Honestly, CO$ should be kissing the ground in thanksgiving, given how much damning material is out there.
posted by echolalia67 at 5:39 PM on March 30, 2015 [1 favorite]


The thing I don't get is why all those people in the early days were so gung-ho given that LRH is like the biggest creepiest creep in the entire world. I kept trying to imagine if he could be one of those people with mysterious personal charisma and it's just an unfathomable idea. He is such an obvious freakshow.
posted by something something at 7:02 PM on March 30, 2015 [3 favorites]


Just watched it. Just started the book a couple days ago - only about 50 pages in.

I feel like the film covered mostly things I'd read before, but really hit them home with a new urgency and authenticity via the interviews with the higher-ups who've now left.

The biggest problem is that the IRS caved and gave them tax exemption. I think if that could be reversed this tragedy could hopefully be ended, but in the film Wright brings up a good point, which is that the IRS is hardly the organization that's equipped to decide what's a religion and what's not.

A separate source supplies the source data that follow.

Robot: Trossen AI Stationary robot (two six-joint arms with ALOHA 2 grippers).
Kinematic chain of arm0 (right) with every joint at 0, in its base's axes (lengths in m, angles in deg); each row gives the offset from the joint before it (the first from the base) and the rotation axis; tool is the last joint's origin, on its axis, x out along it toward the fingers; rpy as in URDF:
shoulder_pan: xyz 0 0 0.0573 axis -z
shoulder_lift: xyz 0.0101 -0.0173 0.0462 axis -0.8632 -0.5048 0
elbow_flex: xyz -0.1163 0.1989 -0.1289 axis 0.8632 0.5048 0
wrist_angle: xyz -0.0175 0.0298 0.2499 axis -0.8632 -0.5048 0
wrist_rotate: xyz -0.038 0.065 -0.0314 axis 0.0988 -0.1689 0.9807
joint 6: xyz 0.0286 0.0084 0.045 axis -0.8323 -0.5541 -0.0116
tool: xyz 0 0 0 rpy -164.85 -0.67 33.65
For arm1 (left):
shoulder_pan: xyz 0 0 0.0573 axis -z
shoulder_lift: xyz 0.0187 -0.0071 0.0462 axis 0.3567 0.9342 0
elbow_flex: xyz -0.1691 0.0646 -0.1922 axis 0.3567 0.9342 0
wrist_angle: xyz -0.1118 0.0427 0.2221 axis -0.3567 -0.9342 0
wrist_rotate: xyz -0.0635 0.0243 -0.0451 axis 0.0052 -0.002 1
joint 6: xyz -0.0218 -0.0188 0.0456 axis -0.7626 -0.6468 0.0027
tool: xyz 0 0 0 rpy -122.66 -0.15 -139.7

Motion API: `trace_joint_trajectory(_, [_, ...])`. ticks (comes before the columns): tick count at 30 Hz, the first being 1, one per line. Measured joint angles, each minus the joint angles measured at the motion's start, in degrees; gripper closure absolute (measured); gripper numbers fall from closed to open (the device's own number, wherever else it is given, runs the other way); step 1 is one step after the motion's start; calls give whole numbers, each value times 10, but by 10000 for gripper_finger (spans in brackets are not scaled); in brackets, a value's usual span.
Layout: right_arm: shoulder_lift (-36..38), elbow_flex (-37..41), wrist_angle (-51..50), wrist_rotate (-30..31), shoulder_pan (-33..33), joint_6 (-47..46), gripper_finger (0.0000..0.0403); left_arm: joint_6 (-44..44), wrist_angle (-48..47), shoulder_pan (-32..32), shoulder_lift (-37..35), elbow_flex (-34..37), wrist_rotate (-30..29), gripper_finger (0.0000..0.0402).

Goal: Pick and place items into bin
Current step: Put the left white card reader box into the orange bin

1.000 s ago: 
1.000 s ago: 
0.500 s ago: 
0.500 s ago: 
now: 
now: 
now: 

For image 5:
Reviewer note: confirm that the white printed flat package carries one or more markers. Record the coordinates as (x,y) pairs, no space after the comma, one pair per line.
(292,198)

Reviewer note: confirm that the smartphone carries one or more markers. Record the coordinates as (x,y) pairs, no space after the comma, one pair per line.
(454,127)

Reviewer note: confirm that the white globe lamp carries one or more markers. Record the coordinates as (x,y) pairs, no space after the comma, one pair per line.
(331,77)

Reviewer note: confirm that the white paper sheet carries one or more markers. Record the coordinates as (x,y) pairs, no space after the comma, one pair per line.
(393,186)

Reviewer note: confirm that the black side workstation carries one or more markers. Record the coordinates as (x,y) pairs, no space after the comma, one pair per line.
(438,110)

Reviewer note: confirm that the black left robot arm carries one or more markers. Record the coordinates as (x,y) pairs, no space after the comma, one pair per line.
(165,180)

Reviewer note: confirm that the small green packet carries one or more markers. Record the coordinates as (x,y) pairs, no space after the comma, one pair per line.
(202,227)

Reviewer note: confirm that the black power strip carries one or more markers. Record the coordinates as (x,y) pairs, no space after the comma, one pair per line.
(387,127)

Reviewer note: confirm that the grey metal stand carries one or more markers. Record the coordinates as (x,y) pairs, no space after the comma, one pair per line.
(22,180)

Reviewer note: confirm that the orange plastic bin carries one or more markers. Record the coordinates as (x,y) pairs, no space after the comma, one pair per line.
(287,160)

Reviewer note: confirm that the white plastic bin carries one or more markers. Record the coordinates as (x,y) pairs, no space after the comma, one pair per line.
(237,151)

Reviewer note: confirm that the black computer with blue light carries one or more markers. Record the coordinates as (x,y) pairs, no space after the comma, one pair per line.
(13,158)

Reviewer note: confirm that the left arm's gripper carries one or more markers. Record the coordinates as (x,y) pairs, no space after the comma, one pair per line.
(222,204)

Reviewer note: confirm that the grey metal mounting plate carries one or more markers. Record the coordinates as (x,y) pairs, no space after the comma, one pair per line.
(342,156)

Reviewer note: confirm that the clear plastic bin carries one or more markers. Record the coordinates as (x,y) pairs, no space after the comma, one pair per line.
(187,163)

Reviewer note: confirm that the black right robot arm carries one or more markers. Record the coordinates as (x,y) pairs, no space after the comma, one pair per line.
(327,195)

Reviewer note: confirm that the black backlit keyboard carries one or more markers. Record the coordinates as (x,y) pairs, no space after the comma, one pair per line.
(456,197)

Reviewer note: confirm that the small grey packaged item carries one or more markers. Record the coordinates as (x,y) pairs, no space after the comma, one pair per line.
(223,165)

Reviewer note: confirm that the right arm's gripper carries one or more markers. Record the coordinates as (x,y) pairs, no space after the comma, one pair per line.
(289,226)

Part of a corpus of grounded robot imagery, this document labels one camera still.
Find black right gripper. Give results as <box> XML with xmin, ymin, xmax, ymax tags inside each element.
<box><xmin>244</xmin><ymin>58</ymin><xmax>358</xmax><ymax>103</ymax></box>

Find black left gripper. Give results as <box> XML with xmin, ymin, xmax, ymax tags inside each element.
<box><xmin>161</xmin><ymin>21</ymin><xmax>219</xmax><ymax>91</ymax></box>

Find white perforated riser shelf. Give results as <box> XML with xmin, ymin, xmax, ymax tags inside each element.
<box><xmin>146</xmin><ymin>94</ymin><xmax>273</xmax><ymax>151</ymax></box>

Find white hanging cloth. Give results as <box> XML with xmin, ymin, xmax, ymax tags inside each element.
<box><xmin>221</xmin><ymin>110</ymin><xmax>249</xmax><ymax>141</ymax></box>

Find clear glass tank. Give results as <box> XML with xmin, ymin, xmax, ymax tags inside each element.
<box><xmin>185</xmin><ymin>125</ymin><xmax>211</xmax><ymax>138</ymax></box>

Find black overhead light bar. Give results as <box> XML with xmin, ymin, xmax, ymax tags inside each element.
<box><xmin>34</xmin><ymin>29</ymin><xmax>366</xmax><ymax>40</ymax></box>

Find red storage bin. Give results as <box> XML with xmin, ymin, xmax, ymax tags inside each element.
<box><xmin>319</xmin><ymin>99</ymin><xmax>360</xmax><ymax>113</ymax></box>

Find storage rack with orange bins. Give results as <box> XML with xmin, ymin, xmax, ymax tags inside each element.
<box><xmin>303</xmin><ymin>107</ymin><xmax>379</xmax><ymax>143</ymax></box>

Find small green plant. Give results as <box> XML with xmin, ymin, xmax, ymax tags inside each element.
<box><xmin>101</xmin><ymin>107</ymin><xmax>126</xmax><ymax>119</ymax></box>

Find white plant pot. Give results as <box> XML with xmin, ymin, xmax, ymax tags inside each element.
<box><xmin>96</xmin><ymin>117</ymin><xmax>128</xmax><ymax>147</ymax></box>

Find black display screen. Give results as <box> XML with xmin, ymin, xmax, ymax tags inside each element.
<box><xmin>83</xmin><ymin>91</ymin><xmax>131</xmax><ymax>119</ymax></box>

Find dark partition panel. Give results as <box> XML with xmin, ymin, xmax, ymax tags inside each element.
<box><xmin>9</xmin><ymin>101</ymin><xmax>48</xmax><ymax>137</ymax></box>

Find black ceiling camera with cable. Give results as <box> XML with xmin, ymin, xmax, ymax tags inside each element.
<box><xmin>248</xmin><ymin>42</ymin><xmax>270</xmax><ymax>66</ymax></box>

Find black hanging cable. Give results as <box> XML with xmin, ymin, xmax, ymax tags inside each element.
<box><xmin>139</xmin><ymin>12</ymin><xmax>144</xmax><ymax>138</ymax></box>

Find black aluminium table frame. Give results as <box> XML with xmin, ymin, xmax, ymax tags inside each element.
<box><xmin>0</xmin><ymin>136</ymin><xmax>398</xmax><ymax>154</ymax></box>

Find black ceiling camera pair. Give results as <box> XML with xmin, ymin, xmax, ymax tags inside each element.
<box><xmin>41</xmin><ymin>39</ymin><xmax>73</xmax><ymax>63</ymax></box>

Even only 50 pages into the book, the extent to which LRH was a complete and total bullshitter is amazing. He bullshitted his way into the Navy in WWII, only to be essentially fired by about three commanders who all rated him a bullshitter and unfit for independent command of anything. Then somehow he got put in charge of a submarine-hunting ship, and the first thing he does is open fire ...on a log.

(I've seen several comments that the book has way more "WTF" than the film, so I'm eager to read the rest.)
posted by dnash at 9:10 PM on March 30, 2015


The thing I don't get is why all those people in the early days were so gung-ho given that LRH is like the biggest creepiest creep in the entire world.

I call it the Serge Gainsbourg Factor. I haven't read the book of Going Clear, but Under the Banner of Heaven draws very clear portraits of the similarly-adored early founders of the LDS Church, and it seems charisma defies all objective understanding.
posted by psoas at 3:53 PM on March 31, 2015 [1 favorite]


I've been on a Scientology research kick lately because of the documentary, and man there's a lot of horrifying stuff about them. The documentary feels pretty neutered compared to what I know of the book (I haven't read it yet, but I need to now); but it still has quite a bit of power because of all the personal testimony. Like the mom discussing how she found her baby covered with urine and FLIES? Wow.

Seriously, Miscavige creeps me out SO MUCH. He seems like a slick corporate Caligula. His smile is broad but he has the cold, dead eyes of a sociopath.

And Hubbard! Jesus! I don't know why all those young, dumb kids back in the '60s were so ga-ga about the guy. He has this broad, liverish mouth filled with rotting teeth... I could barely stand to look at him, even though it was only film footage.
posted by suburbanbeatnik at 4:00 PM on March 31, 2015 [2 favorites]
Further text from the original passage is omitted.